Q: Fans of everyone from Elvis Costello to Paul Westerberg have cried ‘Sellout!’ when their music became more sophisticated and melodic – when what was happening was, they were really just getting better at their craft. Is that what’s happening with you?
A: “I’d say that about my singing. I’m much more interested in melody. I was into melody before then, but when I play them live it’s so striking to me that the early stuff is really difficult for me to sing live. It’s so low. It’s almost like talk/speak. It’s just almost like post-spoken word. (sings) ‘You’ve never been a waste of my time.’ There’s really something challenging about that. To me one of the things that has changed . . . is growing as a singer and enjoying that. This is gonna sound really New Agey; can you go with me for a second? It’s how you feel in the shower when you think no one is listening, how that feels. It’s not just about vocal cords. It’s about emotional comfort, too. I learned that what was holding me back as a singer was emotional, kind of fear or self-consciousness. I don’t know how to describe those feelings. Learning to sing out loud and proud actually changed my music, changed my outlook. It came with a whole life change after my son was born, but I sure as hell wouldn’t trade it back for all the reviews in the world. Singing is now a joy, a pleasure, and before I’d rather die than be onstage.”

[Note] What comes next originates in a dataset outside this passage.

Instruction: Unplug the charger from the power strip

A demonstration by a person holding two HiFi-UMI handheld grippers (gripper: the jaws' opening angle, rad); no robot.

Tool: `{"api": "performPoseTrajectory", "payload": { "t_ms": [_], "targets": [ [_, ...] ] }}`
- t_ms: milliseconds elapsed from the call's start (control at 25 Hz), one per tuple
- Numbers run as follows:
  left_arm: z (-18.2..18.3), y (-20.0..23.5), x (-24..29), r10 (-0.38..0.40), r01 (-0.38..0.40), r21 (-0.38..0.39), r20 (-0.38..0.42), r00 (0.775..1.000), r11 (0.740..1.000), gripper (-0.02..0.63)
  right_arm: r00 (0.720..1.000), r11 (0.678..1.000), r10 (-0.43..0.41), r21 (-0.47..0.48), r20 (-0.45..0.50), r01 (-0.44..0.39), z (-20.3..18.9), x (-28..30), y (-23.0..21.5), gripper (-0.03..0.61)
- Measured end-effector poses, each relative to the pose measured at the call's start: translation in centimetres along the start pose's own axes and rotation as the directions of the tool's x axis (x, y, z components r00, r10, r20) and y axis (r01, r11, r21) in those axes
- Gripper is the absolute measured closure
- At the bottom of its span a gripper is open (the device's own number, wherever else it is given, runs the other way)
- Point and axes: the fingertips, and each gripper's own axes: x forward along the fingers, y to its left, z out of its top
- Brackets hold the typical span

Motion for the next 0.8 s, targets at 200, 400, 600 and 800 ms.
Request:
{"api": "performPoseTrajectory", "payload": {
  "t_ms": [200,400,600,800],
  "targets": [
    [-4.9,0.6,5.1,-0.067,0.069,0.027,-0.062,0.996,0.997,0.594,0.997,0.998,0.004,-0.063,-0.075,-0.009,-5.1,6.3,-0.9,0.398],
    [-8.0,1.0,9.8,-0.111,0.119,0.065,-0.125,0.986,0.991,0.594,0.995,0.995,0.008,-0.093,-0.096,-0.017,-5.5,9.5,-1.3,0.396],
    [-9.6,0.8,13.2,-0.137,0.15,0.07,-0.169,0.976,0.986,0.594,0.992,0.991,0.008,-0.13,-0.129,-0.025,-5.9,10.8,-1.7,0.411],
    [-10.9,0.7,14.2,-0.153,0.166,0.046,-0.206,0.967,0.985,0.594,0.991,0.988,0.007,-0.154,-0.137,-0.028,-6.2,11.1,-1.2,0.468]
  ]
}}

Q: The opening verses of Extraordinary are classic Liz Phair lines. If they were done lo-fi on a guitar, older fans might be raving about it. Did you purposely recast your thoughts in a different musical context?
A: “I just write these same damn songs all the time, for 15, 20 years now. It’s a challenge; it’s a new creative challenge. I felt able to meet the challenge. I wouldn’t put them on the record if they weren’t my sentiments and enough of me lyrically and enough of me melodically. They were willing, The Matrix, utterly to their credit…. They were excited by that. They said: ‘Really? Great!’ I don’t think people come to them to collaborate that often. Often they’ll get these people who say, ‘Just churn us out a hit.’ So they were all excited about it – having me have a lot of input. When you’re younger, that seems more untrue and inauthentic. Once you know your voice and have your voice and have a confidence that no one is gonna steal anything from you, they can just add something. That’s just experience talking.”

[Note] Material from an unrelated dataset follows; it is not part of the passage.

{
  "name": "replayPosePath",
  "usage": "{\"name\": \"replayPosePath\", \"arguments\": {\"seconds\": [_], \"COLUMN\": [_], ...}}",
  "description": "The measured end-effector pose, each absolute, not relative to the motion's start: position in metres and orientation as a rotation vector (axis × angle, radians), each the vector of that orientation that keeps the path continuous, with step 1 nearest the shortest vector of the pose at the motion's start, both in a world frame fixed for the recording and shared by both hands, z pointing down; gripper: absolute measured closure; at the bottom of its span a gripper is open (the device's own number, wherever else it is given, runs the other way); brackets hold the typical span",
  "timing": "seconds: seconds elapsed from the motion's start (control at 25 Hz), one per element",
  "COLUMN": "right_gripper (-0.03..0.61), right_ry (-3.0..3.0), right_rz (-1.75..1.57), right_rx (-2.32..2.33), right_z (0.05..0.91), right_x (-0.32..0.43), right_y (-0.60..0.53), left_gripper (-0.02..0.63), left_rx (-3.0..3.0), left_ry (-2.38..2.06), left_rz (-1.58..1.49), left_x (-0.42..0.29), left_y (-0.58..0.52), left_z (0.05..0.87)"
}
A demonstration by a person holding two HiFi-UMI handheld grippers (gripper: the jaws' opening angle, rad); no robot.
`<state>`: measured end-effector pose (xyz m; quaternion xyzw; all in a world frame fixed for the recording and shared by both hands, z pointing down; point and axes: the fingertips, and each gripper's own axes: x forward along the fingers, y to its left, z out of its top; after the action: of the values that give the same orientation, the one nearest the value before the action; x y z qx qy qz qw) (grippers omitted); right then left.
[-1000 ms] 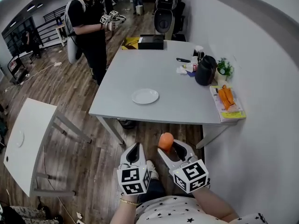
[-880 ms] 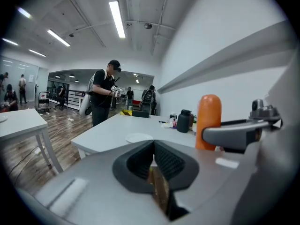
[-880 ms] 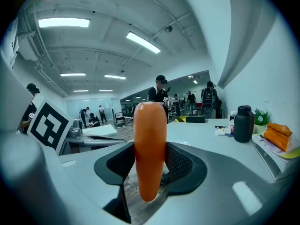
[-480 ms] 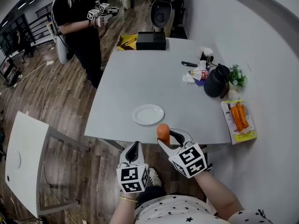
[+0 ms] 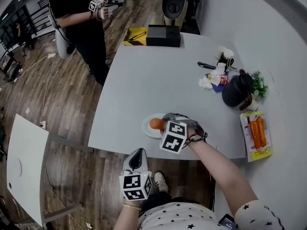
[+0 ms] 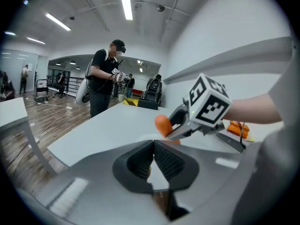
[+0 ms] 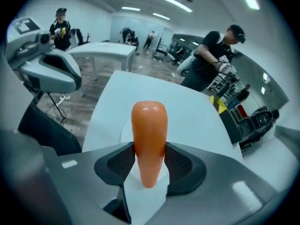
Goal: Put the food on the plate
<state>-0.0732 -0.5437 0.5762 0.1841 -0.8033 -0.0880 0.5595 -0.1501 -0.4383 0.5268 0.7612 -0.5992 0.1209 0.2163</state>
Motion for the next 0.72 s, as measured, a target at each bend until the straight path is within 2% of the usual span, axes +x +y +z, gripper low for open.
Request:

Q: Do you see any sexism in the reaction to your image?
A: “I do see a lot of sexism. I was just looking through the paper and hit on one of those $9.98 ads. I see Jane’s Addiction’s there. How come someone’s not screaming about someone (Perry Farrell’s) age dressing like that? How come when he has low pants showing his belly hair and a vest with no shirt on – why aren’t people freaking out that he’s too old to dress like that? … I’ve incensed a couple of women – that New York Times woman with the way that I’m dressing, a woman at South by Southwest who was incensed by my (sexually explicit) song H.W.C. and actually implied I was a bad mother with it, or thank God I didn’t have a daughter. I’m sitting there thinking, wow, according to you, should we all button up and go back to our quiet wifely ways? Really, if you can’t imagine that a woman, after she has children or after a certain age, can still have sexuality, then what are you saying? Where does that leave you when you get older? It’s a scary thing. There are a lot of sexist undertones. But isn’t that great about my music? I seem to be this lightning rod for all these provocative questions. I don’t mind that.”